[SYCL RTC] Introduce `--persistent-auto-pch` support (#20374)
Built on top of `--auto-pch` (in-memory) introduced in
https://github.com/intel/llvm/pull/20226.
The most significant technical decision was how to implement the
filesystem cache. I've looked into the following options:
* `sycl/source/detail/persistent_device_code_cache.hpp` Also, see
`sycl/doc/design/KernelProgramCache.md` Seems to be tailored for the
very specific usage scenarios, would be very resource consuming to split
into a generic data structure that would then be used for two different
use cases.
This cache is disabled by default and I'm not sure how well-tested it
is.
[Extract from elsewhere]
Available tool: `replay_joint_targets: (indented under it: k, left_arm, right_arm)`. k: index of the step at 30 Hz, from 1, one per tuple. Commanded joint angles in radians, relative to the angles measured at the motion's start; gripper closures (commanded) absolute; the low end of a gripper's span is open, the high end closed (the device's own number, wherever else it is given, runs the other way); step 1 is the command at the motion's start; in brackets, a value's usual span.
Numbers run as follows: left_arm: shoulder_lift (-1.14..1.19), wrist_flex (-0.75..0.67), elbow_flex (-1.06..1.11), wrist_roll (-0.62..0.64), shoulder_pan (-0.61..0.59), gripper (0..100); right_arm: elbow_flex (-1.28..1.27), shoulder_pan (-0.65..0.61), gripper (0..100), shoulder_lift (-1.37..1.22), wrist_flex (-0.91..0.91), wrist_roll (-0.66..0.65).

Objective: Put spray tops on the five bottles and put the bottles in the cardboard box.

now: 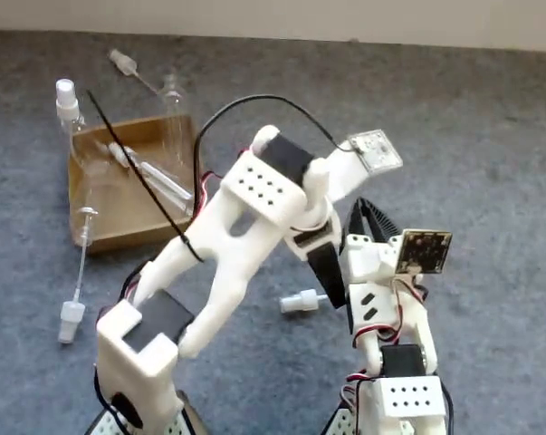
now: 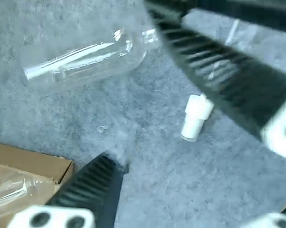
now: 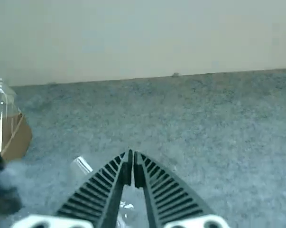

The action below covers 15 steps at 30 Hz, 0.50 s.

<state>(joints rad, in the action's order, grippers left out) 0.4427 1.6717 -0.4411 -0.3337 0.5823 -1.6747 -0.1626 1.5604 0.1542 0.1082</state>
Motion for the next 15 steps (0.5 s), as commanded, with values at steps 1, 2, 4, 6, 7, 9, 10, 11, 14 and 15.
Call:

Also, using plain ".lock" files for "advisory locking" instead of
the native filesystem mechanisms (e.g., locking APIs in
`fcntl`/`flock`/`CreateFile`/`LockFileEx`) made me question if it's
worth generalizing and how much work would be necessary there.
* `llvm/include/llvm/Support/Caching.hpp` Originally implemented as part
of ThinLTO implementation, moved into `LLVMSupport` later with the
following commit message:
> We would like to move ThinLTO’s battle-tested file caching
> mechanism to the LLVM Support library so that we can use it
> elsewhere in LLVM.
API is rather unexpected, so my research hasn't stopped here.
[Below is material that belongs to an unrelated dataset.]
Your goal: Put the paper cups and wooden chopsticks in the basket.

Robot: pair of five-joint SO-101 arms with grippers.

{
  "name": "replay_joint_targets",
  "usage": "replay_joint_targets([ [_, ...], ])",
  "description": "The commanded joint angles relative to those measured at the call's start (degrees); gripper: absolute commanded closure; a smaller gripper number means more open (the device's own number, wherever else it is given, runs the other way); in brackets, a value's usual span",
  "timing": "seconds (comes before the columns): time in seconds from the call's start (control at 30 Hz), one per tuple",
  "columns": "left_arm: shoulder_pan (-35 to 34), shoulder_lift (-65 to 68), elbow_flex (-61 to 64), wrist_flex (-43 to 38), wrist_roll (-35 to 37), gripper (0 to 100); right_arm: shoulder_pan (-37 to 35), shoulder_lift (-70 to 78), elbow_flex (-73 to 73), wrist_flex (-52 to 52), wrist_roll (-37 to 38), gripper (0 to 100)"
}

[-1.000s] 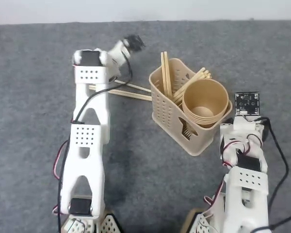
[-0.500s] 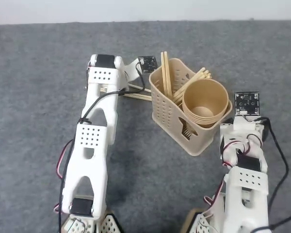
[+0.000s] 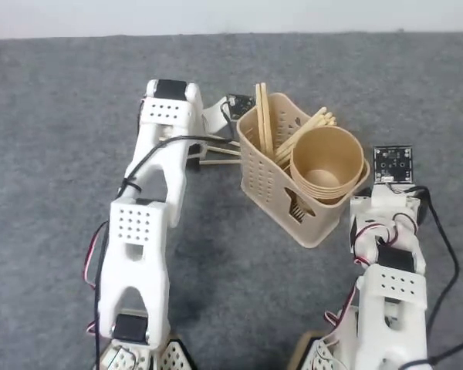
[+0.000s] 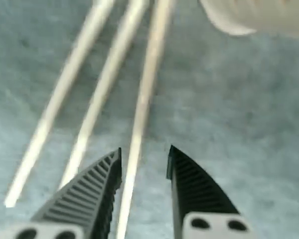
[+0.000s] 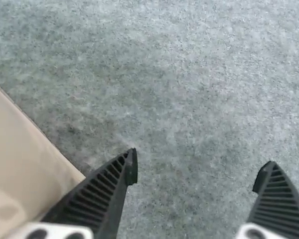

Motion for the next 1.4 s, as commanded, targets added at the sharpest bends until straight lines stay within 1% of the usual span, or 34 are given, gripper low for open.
replay_joint_targets([
  [0.0,0.5,-6.5,6.0,-7.2,-0.6,85,-1.3,-0.3,-0.4,-1.0,0.9,62.7],
  [0.13,0.4,-6.4,8.4,-13.4,0.9,84,-1.3,-0.3,-0.4,-1.0,0.9,62.7],
  [0.33,0.5,-6.2,8.3,-15.6,0.9,84,-1.3,-0.3,-0.4,-1.0,0.9,62.7],
  [0.43,0.5,-3.1,7.6,-15.9,0.9,84,-1.3,-0.3,-0.4,-1.0,0.9,62.7],
  [0.5,0.8,-0.6,7.0,-14.7,0.9,85,-1.3,-0.3,-0.4,-1.0,0.9,62.7],
  [0.57,1.3,1.4,5.4,-11.6,0.8,85,-1.3,-0.3,-0.4,-1.0,0.9,62.7],
  [0.63,2.0,3.6,2.1,-8.6,0.5,89,-1.3,-0.3,-0.4,-1.0,0.9,62.7],
  [0.73,2.4,7.0,-4.3,-6.2,0.5,96,-1.3,-0.3,-0.4,-1.0,0.9,62.7],
  [0.8,2.5,9.7,-8.8,-4.7,0.5,99,-1.3,-0.3,-0.4,-1.0,0.9,62.7],
  [0.97,3.2,15.7,-19.7,1.8,0.5,99,-1.3,-0.3,-0.4,-1.0,0.9,62.7],
  [1.07,3.3,18.0,-23.0,2.6,0.5,99,-1.3,-0.3,-0.4,-1.0,0.9,62.7],
  [1.23,3.0,16.8,-21.6,2.7,0.1,99,-1.3,-0.3,-0.4,-1.0,1.0,62.7],
  [1.37,0.4,8.4,-21.2,2.8,0.8,99,-1.3,-0.3,-0.4,-1.0,1.0,62.7],
])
* `lldb/include/lldb/Core/DataFileCache.h` Uses `LLVMSupport`'s caching
from the previous bullet under the hood, but provides an easier to grasp
API. If we were developing upstream I think uplifting that abstraction
into `LLVMSupport` library and then using in both `lldb` and `libsycl`
would probably be the choice I'd vote for. However, doing that
downstream was too much efforts so I ultimately decided not to go with
this approach.
That cache also has a `std::mutex` on the "hot"
`DataFileCache::GetCachedData` path, I presume to avoid creating the
same entry from multiple threads.
In the end, I've chosen to use `LLVMSupport`'s quirky (or maybe I just
hasn't grown enough to appreciate it) caching API directly and that's
what is done in this PR. Unlike `lldb`'s cache, I decided to trade
possible duplicate work of building the preamble on a cache miss from
concurrent threads in favor of no inter-thread synchronization (not
profiled/measured though) on the cache hit path and implementation
simplicity.